After the meeting, she began her research. She found that the North American Syringe Exchange Network has start-up boxes of syringes, gauze, and other supplies for $1,200 to $1,400. Now she is hoping to get city commissioners onboard with her idea. 

It’s still a little tricky, though. Even though the law passed this session allows a needle exchange in Miami, it remains illegal to possess a syringe without a prescription outside of that program. Under Florida statutes, a syringe is considered drug paraphernalia. Technically, a municipality like Lake Worth is not supposed to enact any ordinance that is in direct conflict with state law. But  just as some cities are opting to let police issue civil fines instead of criminal arrests for possession of marijuana, city commissioners could reduce the penalty for possessing syringes.
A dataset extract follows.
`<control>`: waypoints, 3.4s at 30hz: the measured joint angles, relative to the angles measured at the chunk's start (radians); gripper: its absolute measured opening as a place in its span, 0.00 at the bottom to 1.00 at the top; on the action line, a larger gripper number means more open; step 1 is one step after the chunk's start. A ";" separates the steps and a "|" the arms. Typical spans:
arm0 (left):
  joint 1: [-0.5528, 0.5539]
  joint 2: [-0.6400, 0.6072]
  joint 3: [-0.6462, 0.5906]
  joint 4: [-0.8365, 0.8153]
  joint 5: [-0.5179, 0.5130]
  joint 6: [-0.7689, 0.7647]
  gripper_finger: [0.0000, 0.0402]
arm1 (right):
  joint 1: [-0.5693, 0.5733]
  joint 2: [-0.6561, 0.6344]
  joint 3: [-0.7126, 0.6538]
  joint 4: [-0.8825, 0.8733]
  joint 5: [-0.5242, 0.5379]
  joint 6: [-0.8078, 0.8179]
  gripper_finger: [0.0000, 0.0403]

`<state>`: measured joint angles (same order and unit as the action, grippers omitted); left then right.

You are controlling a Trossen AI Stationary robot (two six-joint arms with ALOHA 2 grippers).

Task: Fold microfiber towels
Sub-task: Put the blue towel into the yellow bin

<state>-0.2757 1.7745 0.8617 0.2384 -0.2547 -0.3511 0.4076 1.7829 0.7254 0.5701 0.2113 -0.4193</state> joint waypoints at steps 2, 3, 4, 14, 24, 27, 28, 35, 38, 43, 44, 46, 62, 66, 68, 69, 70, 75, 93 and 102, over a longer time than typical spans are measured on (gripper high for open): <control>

Harm-reduction activists like Carlos Franco have grown frustrated trying to legally bring a needle exchange to South Florida. For the past 25 years, Franco has saved up his money to order syringes online and pass them out to low-income intravenous drug users around South Florida. He has never been caught, but what he’s doing is considered a third-degree felony — delivering drug paraphernalia.

“There’s always been a stigma about helping drug users,” Franco says. “Legislators are so disconnected from what happens on the street. These are people’s brothers, sisters, and children.”

Ryburn has been speaking with Franco. She has considered copying Franco, going rogue, and bringing an underground needle exchange to Lake Worth. But first, she says, she’s going to try doing it the legal way. 

"I really think there's a way to use these laws that the city is using against people, to criminalize homelessness, and instead use it to uplift people and alleviate problems," she says.